Segment Start: THE DATA

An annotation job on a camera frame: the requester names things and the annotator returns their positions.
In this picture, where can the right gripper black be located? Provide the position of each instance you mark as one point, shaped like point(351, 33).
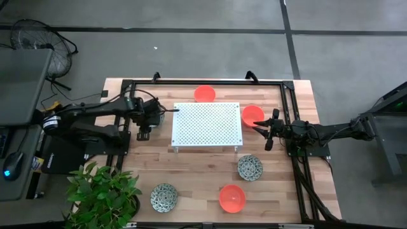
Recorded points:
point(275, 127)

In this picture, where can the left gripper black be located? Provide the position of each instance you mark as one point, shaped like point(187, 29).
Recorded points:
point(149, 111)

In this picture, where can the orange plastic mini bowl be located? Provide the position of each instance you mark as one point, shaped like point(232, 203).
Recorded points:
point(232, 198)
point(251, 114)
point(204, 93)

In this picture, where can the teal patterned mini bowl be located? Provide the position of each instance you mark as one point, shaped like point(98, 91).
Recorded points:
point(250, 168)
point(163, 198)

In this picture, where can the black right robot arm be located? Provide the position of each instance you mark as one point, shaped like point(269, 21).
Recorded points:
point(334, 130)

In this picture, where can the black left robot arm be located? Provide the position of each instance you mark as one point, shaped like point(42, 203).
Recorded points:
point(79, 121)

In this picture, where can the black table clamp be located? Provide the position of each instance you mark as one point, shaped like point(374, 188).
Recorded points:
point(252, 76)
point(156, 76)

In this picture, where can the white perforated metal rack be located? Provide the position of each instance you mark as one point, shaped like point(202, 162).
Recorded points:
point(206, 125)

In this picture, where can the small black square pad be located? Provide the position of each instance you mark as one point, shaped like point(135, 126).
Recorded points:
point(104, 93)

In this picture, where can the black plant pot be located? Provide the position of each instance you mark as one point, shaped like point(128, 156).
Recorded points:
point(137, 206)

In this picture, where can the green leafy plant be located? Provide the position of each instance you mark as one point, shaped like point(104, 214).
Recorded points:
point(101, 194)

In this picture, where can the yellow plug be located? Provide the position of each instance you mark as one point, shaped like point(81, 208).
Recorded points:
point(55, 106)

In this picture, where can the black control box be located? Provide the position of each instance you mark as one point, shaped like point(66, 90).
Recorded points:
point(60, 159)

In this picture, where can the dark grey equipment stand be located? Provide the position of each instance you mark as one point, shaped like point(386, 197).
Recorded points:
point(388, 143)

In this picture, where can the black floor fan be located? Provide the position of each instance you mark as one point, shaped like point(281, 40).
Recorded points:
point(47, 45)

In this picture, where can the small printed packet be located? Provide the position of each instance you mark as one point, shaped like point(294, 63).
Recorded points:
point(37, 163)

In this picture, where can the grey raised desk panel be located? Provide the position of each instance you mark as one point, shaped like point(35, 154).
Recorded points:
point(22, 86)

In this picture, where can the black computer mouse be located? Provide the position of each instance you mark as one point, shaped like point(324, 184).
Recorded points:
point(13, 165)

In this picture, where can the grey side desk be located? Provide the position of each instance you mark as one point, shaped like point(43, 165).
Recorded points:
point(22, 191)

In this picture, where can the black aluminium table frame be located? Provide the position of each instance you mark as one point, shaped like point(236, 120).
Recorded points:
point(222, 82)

Segment End: THE DATA
Segment Start: THE DATA

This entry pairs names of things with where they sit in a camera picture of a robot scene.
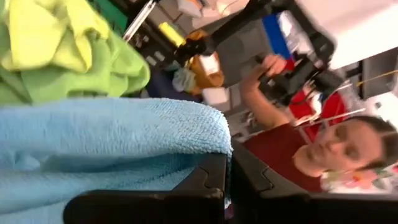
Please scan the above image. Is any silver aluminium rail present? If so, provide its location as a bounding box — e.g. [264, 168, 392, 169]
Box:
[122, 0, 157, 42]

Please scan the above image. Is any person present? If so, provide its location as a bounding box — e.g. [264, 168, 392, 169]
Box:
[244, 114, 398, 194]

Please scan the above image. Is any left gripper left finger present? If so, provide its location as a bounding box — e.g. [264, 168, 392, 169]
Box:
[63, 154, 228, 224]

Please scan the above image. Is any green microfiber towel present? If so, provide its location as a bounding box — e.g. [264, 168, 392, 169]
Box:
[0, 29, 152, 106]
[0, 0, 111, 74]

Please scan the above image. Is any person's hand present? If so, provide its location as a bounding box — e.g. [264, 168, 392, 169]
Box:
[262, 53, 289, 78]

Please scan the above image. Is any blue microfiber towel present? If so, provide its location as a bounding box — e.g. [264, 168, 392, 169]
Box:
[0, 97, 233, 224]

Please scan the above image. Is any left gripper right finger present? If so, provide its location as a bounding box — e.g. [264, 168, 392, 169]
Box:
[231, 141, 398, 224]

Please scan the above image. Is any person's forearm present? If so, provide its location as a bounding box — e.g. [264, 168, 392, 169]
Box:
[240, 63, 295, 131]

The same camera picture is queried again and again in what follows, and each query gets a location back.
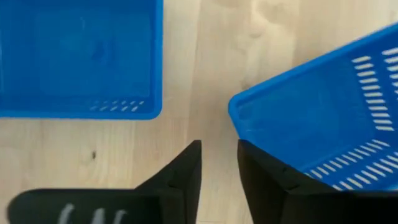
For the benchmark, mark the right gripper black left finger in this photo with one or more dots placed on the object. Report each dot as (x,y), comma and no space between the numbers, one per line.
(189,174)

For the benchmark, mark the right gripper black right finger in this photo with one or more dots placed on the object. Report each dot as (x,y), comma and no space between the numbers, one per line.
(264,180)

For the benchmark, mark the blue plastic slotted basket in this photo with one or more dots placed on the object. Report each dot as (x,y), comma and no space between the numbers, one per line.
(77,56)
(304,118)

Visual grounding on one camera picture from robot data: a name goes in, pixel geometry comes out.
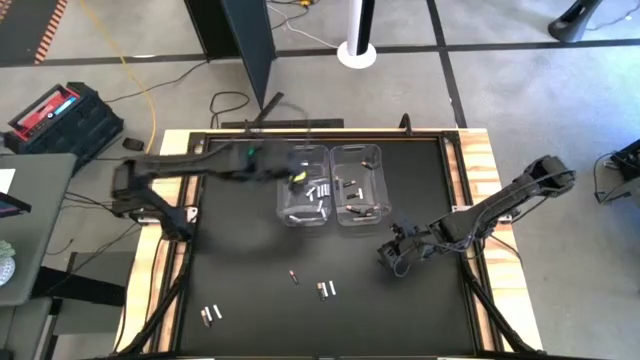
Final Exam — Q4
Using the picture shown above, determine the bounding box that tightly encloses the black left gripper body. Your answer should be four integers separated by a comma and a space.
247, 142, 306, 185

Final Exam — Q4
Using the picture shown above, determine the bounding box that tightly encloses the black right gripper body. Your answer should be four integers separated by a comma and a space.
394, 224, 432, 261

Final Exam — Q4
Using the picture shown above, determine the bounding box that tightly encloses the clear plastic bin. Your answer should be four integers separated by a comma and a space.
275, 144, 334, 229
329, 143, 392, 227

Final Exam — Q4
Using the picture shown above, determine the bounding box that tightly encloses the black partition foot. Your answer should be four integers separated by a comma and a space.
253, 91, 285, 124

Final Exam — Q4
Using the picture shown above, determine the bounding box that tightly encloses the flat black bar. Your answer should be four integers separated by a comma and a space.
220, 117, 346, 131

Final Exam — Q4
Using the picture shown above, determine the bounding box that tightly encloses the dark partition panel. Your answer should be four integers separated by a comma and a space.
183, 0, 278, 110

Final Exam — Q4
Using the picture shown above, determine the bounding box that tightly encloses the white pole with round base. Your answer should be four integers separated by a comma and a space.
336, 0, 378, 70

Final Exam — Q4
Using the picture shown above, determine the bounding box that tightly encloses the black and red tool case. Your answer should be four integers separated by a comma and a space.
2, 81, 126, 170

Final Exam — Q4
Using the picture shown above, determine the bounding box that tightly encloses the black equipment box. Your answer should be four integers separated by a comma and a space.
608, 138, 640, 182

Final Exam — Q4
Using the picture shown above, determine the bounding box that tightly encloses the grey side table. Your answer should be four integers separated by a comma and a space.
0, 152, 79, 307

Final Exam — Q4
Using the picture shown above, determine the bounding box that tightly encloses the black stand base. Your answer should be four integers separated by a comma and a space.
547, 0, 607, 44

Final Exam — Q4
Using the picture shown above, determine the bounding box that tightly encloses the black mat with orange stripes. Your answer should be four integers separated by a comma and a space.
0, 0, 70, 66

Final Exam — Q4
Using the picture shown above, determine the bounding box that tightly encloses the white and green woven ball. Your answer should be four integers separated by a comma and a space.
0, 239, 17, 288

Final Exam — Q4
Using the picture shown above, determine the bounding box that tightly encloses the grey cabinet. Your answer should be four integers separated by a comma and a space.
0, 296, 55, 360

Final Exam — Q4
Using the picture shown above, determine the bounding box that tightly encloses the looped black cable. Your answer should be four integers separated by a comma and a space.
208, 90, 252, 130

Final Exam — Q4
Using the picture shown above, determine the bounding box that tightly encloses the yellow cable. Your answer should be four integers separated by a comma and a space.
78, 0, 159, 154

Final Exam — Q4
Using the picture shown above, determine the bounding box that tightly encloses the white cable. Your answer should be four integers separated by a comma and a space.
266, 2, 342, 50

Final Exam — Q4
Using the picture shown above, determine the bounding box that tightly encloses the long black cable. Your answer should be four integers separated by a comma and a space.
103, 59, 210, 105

Segment End: THE DATA
Segment Start: THE DATA

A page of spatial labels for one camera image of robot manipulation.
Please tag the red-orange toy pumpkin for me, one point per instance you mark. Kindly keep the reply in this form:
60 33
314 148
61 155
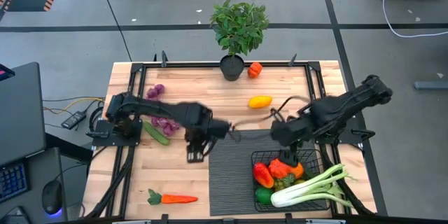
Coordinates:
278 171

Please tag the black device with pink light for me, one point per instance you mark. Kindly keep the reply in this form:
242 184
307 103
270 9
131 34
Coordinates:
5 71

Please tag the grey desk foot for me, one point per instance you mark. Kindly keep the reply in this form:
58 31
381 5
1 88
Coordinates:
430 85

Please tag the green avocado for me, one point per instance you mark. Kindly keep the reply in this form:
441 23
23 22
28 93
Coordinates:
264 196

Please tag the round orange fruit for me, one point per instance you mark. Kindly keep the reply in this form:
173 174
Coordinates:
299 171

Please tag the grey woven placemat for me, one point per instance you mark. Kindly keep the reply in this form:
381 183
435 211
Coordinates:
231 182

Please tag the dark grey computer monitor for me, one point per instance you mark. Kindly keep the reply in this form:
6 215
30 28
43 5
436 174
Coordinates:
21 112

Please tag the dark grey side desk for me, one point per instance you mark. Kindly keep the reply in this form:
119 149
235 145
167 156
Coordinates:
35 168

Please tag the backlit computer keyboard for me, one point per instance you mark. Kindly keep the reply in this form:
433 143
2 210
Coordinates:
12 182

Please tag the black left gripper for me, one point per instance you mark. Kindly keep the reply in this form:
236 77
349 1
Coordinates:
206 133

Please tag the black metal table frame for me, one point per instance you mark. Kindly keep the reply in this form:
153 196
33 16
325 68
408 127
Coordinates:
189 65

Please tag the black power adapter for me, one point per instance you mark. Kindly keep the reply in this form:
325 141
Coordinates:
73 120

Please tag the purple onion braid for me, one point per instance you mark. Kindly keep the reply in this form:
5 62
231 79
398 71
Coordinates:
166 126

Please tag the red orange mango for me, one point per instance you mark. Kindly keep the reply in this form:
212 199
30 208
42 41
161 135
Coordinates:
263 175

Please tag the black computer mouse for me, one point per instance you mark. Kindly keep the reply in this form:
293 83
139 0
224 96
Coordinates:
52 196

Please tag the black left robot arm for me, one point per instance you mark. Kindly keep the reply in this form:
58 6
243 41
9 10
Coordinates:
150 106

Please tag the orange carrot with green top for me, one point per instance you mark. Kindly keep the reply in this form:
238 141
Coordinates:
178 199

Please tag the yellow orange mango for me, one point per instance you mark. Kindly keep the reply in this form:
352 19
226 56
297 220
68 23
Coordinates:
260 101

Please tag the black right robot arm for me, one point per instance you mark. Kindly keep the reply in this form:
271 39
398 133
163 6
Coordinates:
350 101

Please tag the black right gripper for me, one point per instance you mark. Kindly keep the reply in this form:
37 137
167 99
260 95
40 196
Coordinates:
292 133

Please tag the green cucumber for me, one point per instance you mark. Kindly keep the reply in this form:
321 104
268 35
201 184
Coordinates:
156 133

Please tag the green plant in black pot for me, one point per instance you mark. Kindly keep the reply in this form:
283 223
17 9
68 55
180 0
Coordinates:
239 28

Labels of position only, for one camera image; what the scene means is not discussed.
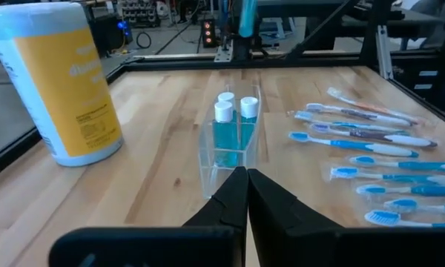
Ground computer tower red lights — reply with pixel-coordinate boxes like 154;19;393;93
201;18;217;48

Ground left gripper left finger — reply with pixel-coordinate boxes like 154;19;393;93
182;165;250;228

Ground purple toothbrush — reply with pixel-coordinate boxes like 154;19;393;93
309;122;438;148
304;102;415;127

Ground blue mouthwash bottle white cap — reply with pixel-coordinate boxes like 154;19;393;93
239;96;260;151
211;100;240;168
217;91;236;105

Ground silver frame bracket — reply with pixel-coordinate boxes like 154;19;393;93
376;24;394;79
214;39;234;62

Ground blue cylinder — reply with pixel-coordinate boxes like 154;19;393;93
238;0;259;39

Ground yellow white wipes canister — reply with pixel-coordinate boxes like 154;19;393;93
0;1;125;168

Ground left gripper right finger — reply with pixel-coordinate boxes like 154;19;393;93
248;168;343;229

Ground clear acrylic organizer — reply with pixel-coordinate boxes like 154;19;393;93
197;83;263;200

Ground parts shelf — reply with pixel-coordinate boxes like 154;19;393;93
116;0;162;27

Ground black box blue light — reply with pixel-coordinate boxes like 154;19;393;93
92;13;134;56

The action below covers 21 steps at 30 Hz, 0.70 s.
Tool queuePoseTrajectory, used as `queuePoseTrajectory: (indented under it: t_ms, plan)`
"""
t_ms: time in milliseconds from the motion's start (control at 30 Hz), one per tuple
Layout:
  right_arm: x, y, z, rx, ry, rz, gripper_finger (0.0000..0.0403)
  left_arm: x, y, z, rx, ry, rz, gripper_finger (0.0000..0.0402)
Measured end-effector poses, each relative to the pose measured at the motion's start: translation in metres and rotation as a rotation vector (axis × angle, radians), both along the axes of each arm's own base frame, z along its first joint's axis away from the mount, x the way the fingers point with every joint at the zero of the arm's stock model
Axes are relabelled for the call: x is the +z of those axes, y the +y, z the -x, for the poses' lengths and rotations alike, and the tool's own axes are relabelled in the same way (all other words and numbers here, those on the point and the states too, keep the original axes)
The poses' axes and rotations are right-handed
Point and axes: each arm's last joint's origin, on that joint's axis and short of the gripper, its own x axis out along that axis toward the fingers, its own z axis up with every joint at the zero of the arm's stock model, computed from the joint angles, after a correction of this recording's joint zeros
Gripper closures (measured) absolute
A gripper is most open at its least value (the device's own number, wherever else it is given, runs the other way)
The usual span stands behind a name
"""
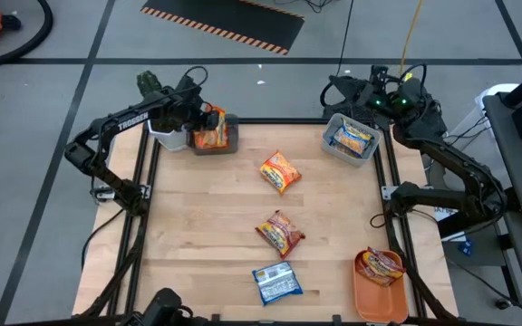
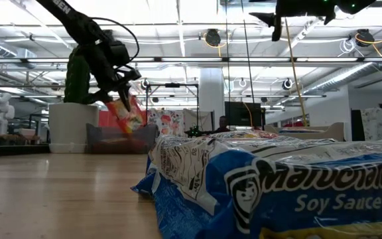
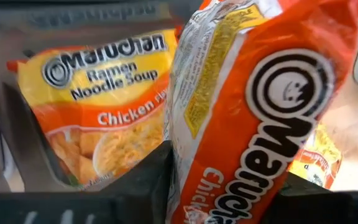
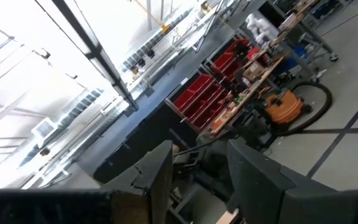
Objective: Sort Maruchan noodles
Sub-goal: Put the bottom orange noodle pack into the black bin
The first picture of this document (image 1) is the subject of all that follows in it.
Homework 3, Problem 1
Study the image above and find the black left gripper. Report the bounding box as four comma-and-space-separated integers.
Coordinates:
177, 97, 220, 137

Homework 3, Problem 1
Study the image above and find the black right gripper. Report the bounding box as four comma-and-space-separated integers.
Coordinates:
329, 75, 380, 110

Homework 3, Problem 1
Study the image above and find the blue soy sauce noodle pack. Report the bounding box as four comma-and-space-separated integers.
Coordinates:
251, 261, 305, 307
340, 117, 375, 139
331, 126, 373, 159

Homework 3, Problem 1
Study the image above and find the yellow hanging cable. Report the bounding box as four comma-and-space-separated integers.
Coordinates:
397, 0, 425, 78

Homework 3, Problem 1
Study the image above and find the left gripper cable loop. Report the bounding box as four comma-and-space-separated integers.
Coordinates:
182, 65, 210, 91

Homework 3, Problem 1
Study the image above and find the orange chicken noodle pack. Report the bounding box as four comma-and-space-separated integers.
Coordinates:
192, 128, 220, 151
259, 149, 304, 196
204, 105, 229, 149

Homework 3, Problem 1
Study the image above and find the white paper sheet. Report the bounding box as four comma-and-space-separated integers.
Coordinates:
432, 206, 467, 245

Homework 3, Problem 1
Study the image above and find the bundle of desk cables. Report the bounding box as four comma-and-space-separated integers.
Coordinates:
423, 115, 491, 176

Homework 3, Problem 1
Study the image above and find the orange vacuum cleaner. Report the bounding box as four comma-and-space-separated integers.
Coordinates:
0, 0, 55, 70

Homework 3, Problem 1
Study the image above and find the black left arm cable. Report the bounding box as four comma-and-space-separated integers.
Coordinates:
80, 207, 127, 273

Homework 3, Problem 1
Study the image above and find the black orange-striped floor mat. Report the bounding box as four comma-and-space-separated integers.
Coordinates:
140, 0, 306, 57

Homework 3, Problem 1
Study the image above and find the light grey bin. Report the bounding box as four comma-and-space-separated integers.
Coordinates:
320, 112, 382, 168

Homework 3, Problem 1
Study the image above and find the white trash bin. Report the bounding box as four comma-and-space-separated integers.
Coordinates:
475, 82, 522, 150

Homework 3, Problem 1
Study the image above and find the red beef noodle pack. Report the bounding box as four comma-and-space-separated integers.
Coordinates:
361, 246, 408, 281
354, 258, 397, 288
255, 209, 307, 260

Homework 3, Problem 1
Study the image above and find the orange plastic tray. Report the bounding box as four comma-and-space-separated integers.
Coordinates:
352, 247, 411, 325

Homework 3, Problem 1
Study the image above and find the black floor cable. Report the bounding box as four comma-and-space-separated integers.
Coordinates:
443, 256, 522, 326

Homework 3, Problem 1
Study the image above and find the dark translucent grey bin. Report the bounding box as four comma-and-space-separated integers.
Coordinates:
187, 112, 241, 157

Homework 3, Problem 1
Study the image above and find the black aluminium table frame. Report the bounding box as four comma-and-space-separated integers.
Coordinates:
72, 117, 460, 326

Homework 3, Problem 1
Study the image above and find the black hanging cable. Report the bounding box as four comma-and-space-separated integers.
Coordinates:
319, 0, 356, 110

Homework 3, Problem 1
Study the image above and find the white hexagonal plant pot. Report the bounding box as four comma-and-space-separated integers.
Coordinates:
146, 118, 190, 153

Segment End: THE DATA

- [WHAT THIS TASK INVOLVES]: Leaving out each picture, repeat exactly the lines above from the one that contains "An annotation job" through the one that contains "In this picture, where can the orange".

- [ANSWER BOX]:
An annotation job on a camera frame: the requester names things and the annotator returns their positions.
In this picture, where can the right gripper black be located? Provide the position of each instance you mark as one point, shaped like point(351, 33).
Recorded points:
point(275, 127)

In this picture, where can the left gripper black be located? Provide the position of each instance you mark as one point, shaped like point(187, 29).
Recorded points:
point(149, 111)

In this picture, where can the orange plastic mini bowl be located? Provide the position of each instance you mark as one point, shaped like point(232, 203).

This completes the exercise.